The risk and payment schedule is flipped when the Titan is delivered, with $350 million paid on delivery and $90 million over 5 years, with drilling beginning at Chevron’s Anchor project, in which it is the operator in partnership with Total.
Chevron has been a prominent backer of the long-term effort needed to develop and certify 20K equipment, which it sees expanding its opportunities in deep water.
As for interest from other oil companies, Roddy Mackenzie, senior vice president, marketing for Transocean, said that “probably about five or six operators there today have a very realistic probability of moving into 20K in the next few years,” at the company’s earnings call in early May.
A chart from Transocean shows the number of wells needing 20K equipment jumps as wells go deeper than 20,000 ft, but Mackenzie said customers are reluctant to commit to using it until “after it is proven in Gulf of Mexico.”
He could narrow that down to the Wilcox play, which includes Shenandoah, Anchor, and seven other discoveries where 20K-pressure-control is needed to complete wells.
Those come with the extremely deep wells in plays like the Shenandoah, where the discovery well and appraisal holes were all around 30,000 ft deep.
The next-generation rig is required at the completion stage because, unlike drilling where the weight of mud is the primary barrier, cementing requires removing the mud so the blowout preventer needs to be able to stop a blowout without the benefit of that dense fluid.
Extreme lifting capacity is also needed to handle the heavy-duty steel casing used in those completions.

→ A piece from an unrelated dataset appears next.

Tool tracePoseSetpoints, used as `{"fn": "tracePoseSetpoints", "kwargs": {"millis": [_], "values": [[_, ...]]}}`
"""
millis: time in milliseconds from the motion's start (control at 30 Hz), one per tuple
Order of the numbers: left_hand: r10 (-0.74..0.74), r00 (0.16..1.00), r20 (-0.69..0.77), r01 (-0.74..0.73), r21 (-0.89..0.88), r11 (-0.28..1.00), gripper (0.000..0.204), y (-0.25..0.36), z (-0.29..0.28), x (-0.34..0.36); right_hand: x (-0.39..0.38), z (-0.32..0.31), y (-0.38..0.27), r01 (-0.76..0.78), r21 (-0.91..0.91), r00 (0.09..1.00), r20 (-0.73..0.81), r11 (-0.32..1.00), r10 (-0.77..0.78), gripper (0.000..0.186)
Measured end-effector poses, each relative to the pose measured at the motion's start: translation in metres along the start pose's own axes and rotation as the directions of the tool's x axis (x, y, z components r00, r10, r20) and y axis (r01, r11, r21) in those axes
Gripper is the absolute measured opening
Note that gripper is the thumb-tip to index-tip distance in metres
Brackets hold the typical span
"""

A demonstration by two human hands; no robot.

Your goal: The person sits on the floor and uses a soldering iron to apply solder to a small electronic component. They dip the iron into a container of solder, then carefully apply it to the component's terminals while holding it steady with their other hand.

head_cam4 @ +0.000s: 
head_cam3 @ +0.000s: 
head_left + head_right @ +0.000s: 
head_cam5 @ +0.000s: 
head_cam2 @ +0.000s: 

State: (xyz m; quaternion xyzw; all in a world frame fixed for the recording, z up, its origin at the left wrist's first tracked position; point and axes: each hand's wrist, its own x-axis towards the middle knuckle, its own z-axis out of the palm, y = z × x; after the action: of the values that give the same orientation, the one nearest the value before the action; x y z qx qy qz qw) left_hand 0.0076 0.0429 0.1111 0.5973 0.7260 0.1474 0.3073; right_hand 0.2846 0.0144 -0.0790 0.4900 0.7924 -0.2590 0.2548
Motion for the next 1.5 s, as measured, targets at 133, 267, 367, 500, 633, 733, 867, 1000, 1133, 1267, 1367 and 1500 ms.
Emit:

All this talk about challenging the limits of exploration and development may been disorienting to those who have been hit by a recent steady barrage of warnings that meeting carbon-reduction targets will require backing away from big exploration.
The conference call did offer words of encouragement for those with questions about the “E”—environmental—in ESG (environmental, social, and governance) with promises that more-efficient systems reduce emissions.
“Our biggest impact is delivering those wells with the lowest possible carbon footprint and emissions,” MacKenzie said.